Task item: Only those lines from the one with "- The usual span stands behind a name" through the last line of the material belong in the answer, each repeated exactly.

┄┄┄┄┄┄

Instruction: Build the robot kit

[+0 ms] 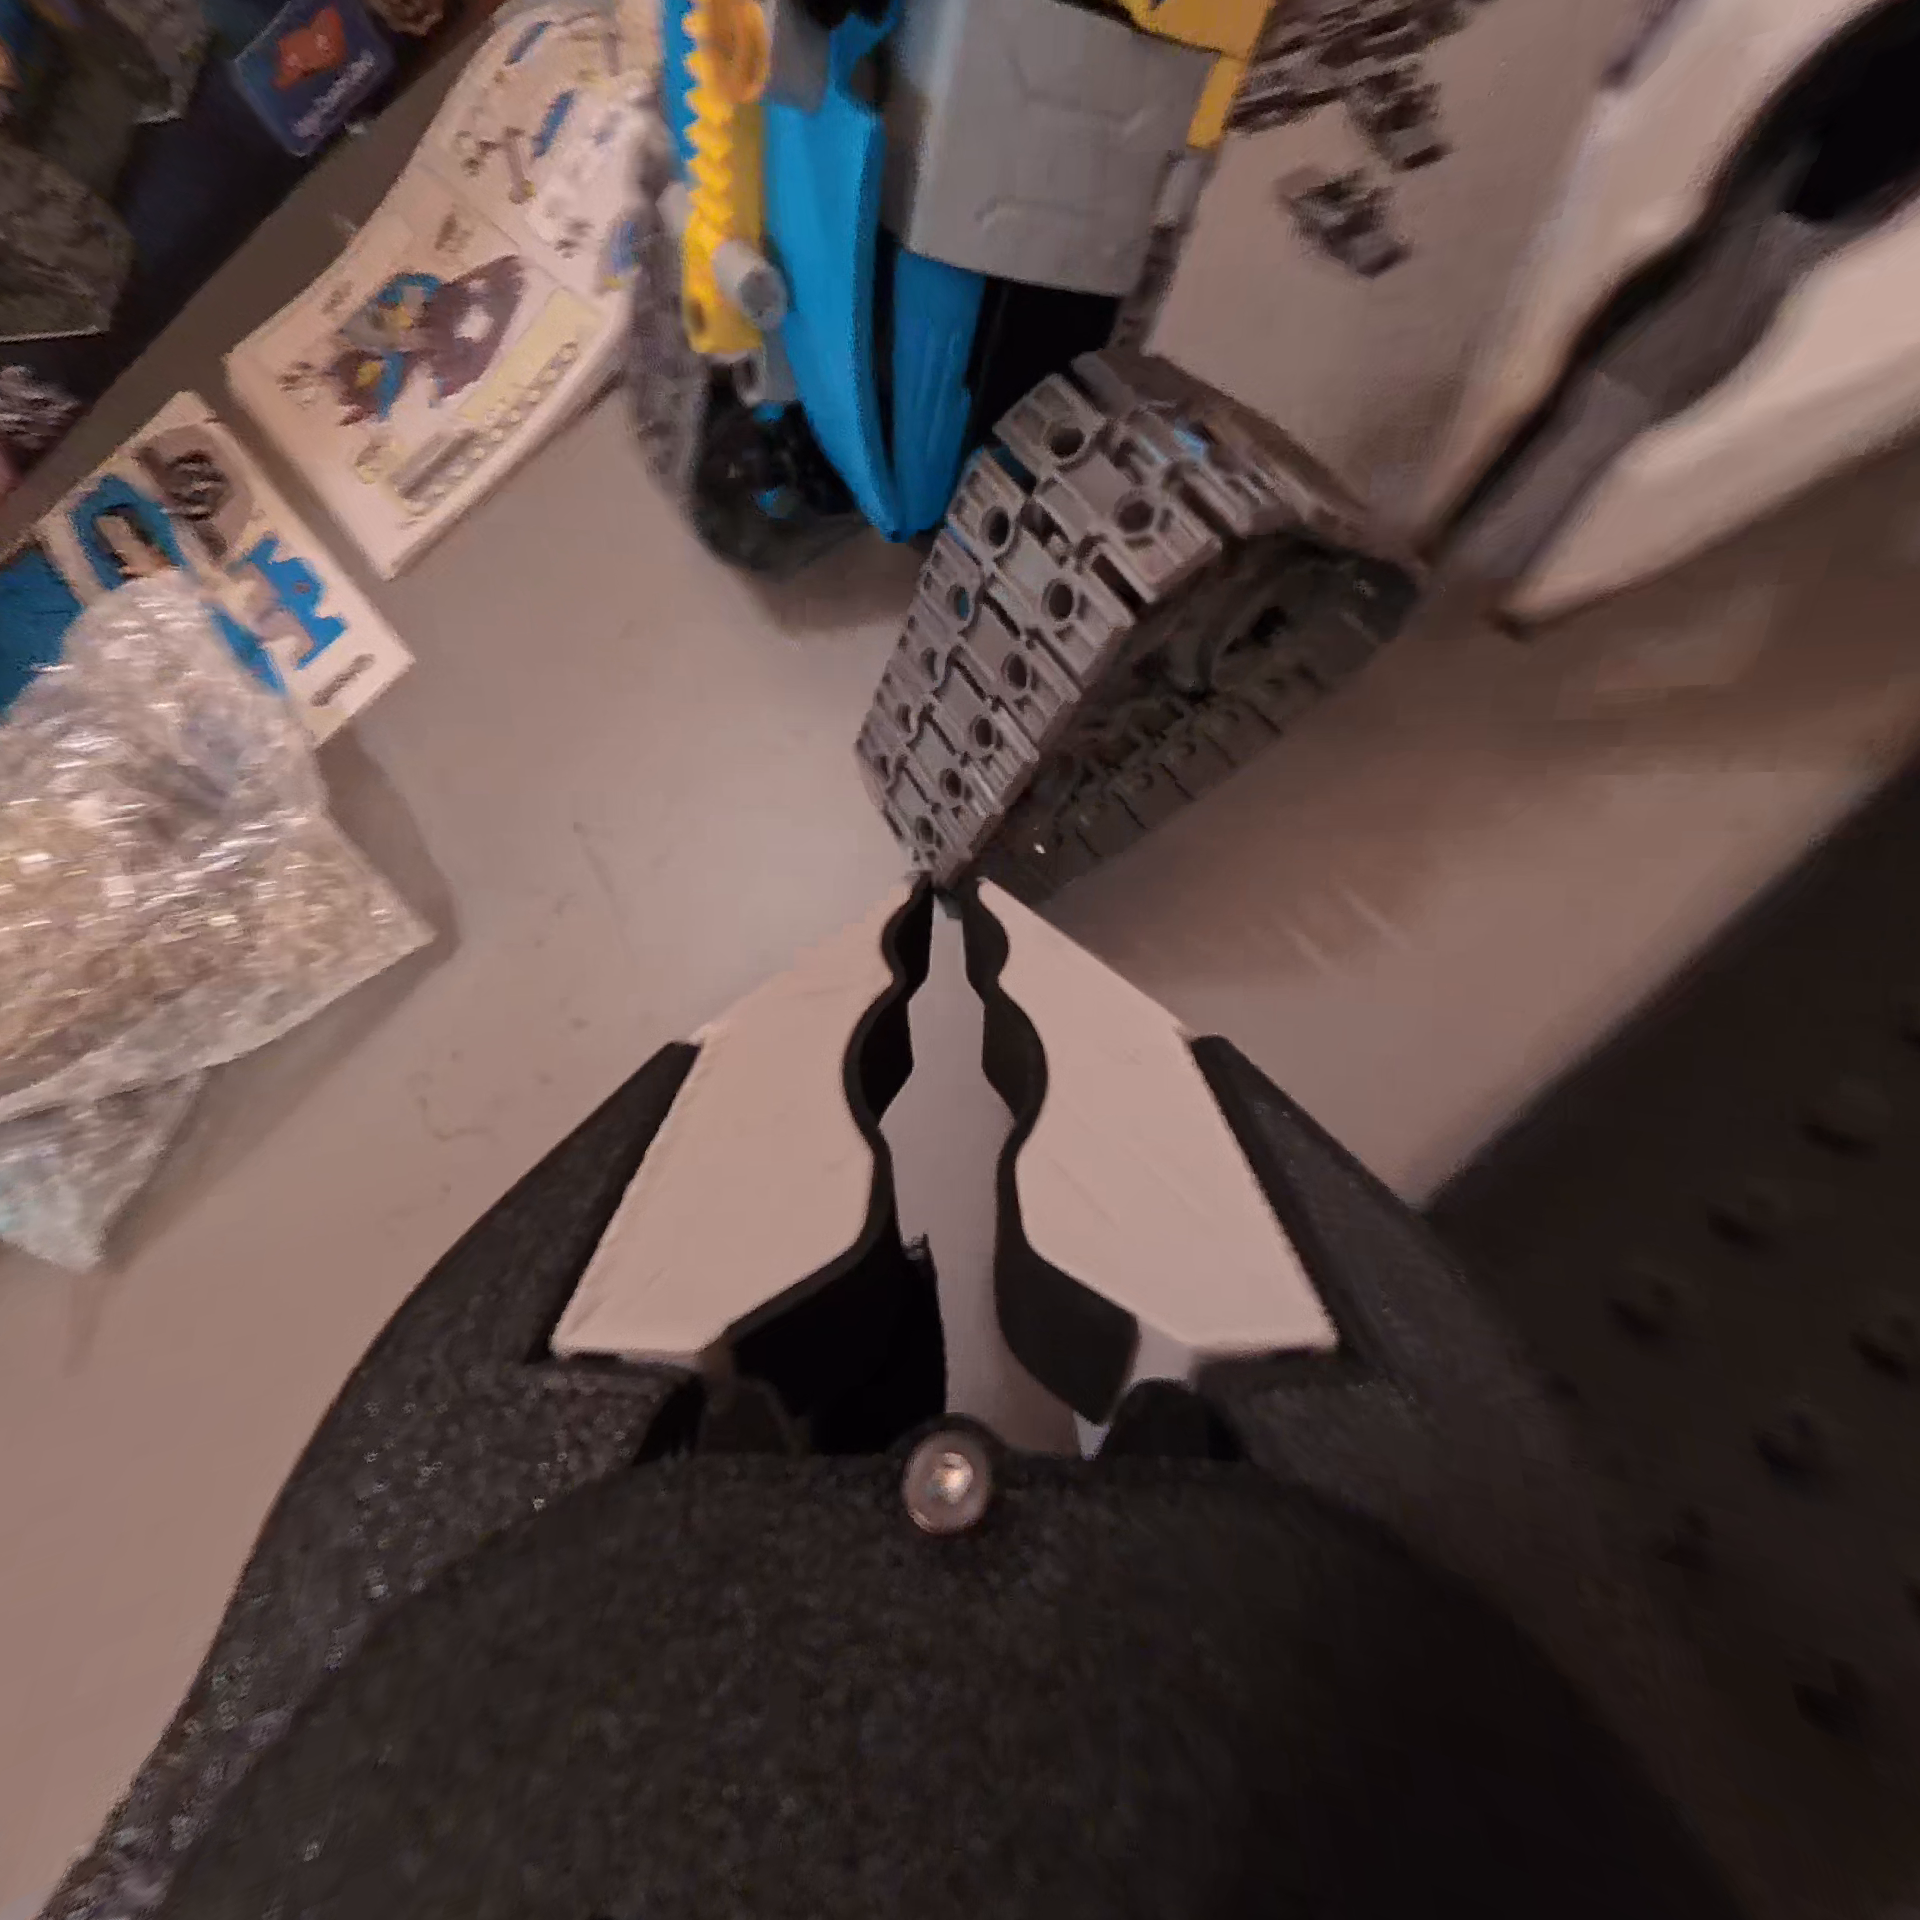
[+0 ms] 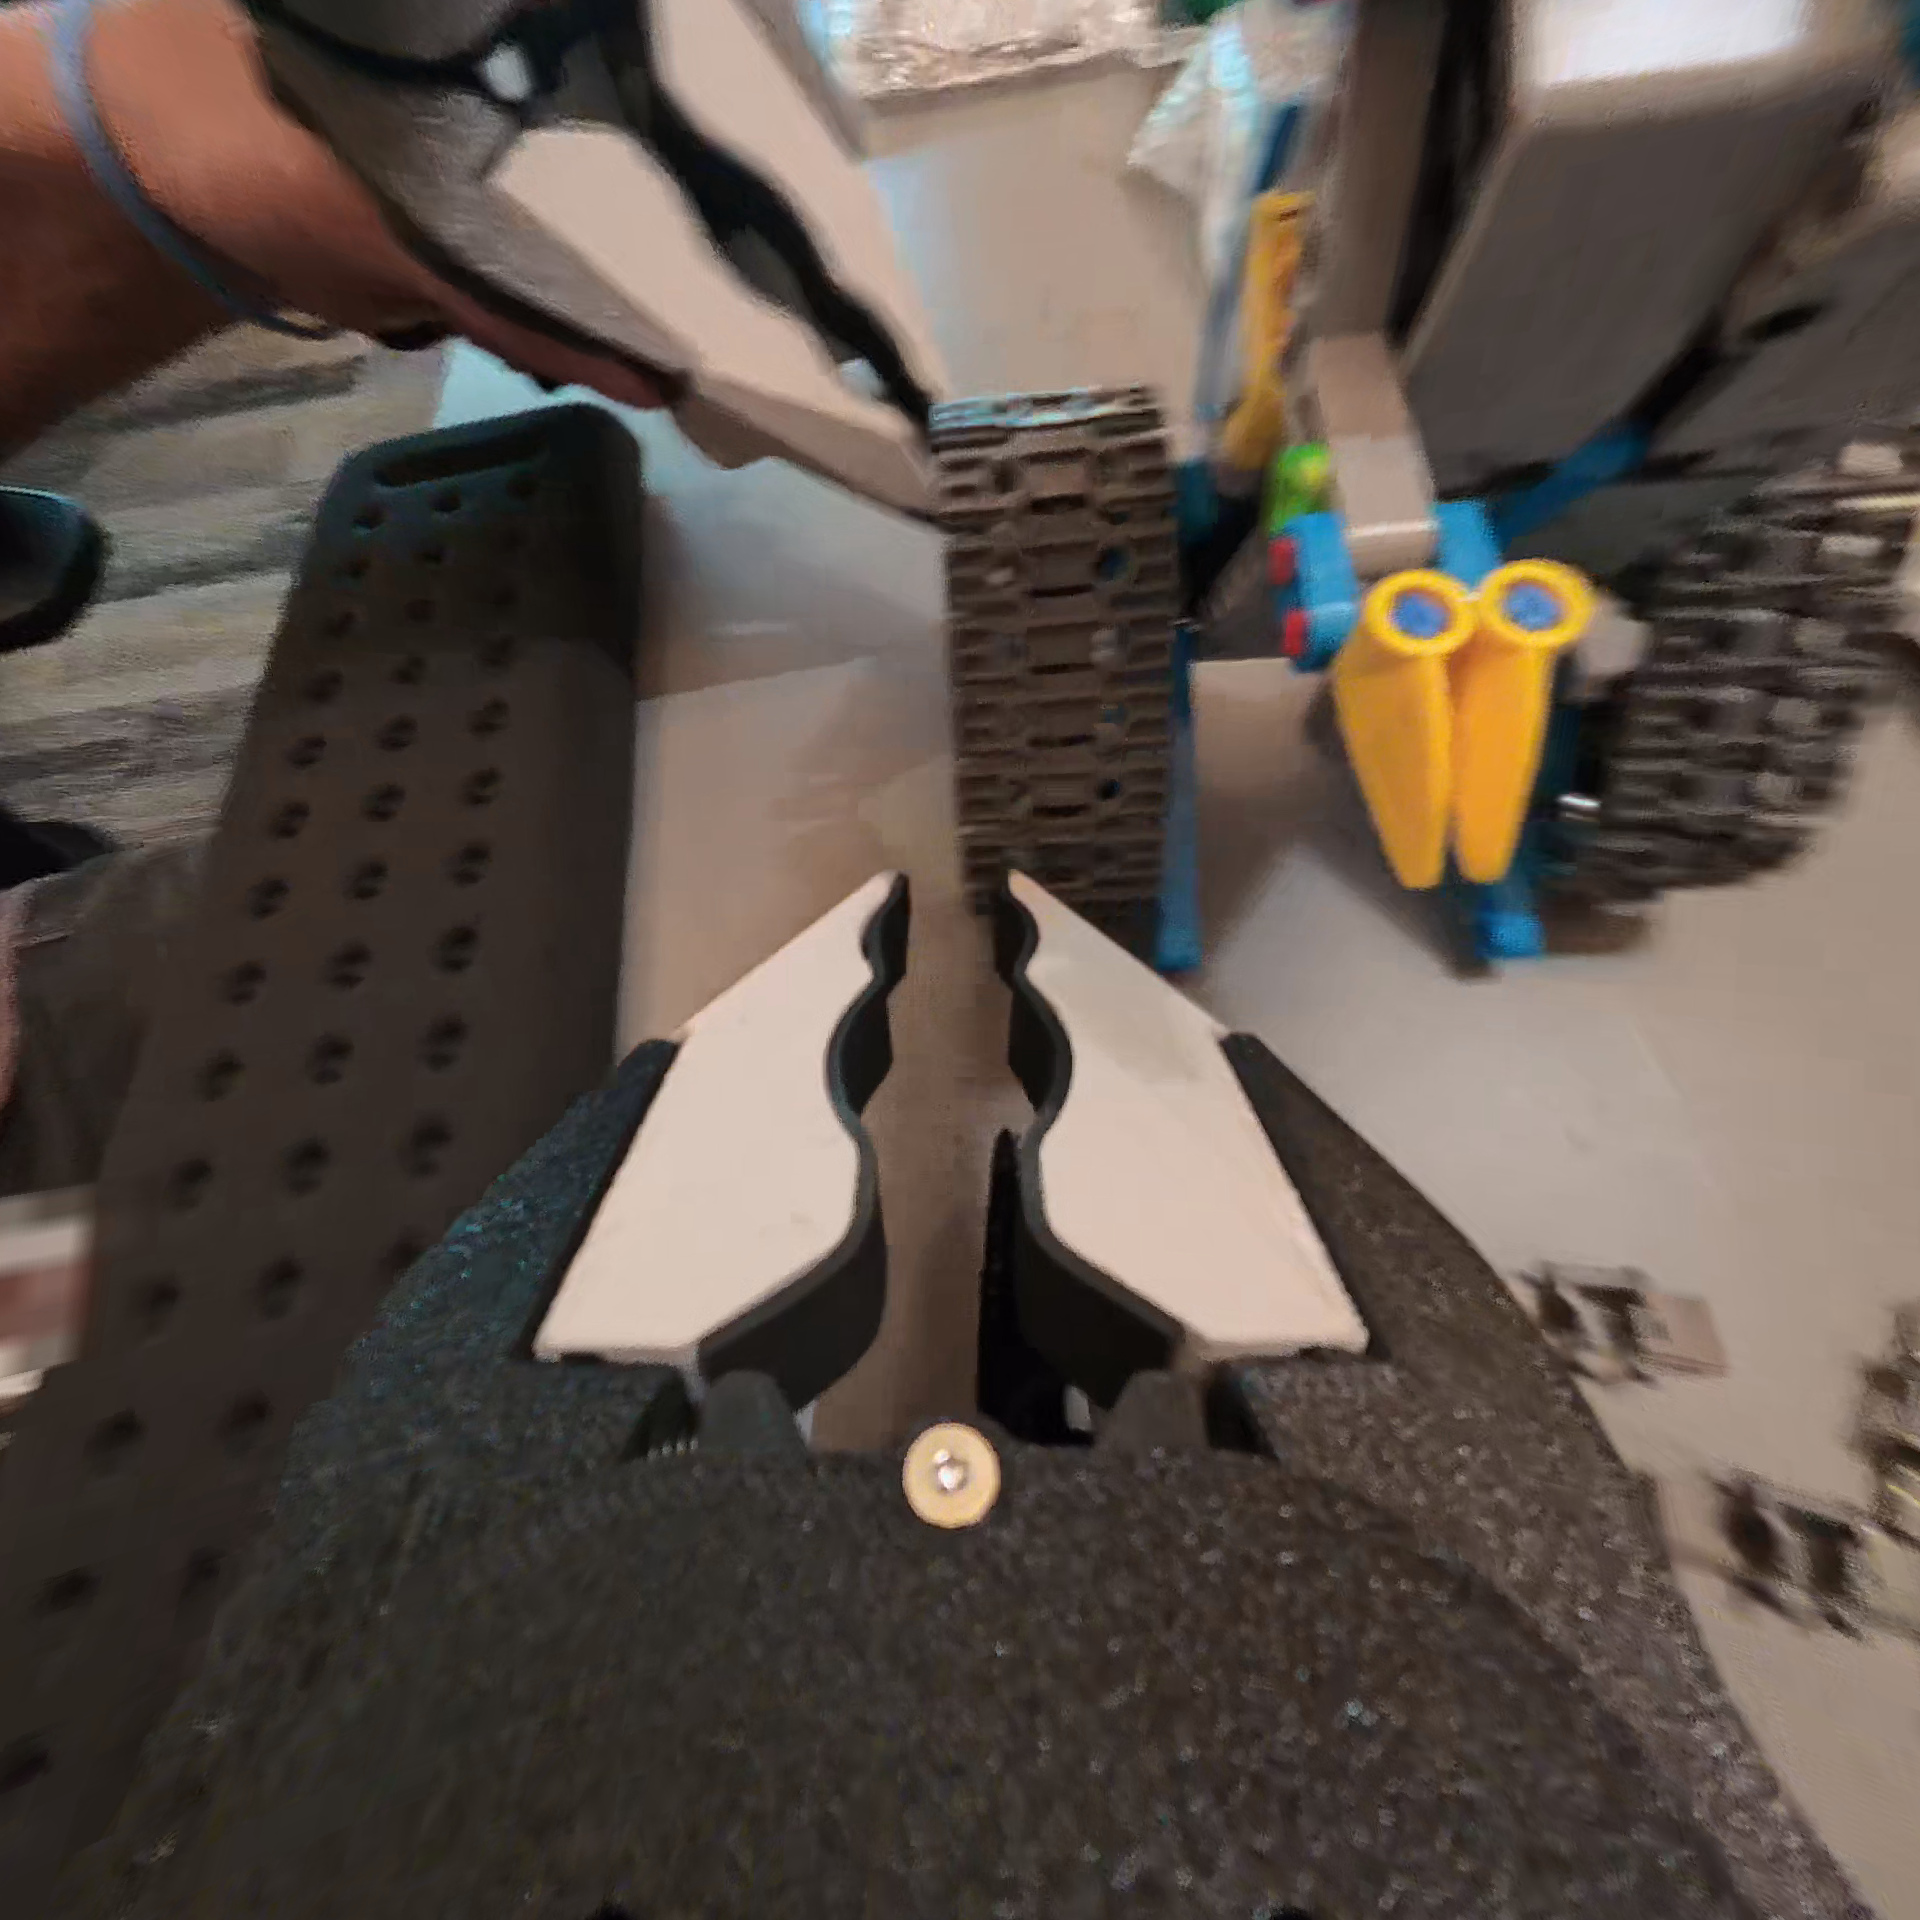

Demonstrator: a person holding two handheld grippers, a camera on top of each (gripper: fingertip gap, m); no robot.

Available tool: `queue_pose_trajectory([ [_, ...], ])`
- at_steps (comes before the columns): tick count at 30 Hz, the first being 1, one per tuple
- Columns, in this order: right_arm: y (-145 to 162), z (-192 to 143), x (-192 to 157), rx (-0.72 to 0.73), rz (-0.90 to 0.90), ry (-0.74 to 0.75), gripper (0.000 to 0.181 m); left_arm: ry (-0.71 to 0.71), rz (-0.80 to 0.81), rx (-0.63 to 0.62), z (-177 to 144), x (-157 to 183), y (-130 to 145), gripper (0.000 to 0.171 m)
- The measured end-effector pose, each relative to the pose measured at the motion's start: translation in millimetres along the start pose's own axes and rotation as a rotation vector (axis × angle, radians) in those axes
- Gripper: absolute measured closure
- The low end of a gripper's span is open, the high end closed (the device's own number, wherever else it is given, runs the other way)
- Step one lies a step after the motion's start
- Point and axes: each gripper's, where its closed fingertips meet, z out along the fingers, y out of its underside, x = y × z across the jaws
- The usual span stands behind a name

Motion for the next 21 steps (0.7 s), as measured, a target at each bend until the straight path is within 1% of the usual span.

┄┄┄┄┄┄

Output for this task:
- The usual span stands behind a name

Motion for the next 21 steps (0.7 s), as measured, a target at each bend until the straight path is within 1% of the usual span.

This exercise requires no further answer.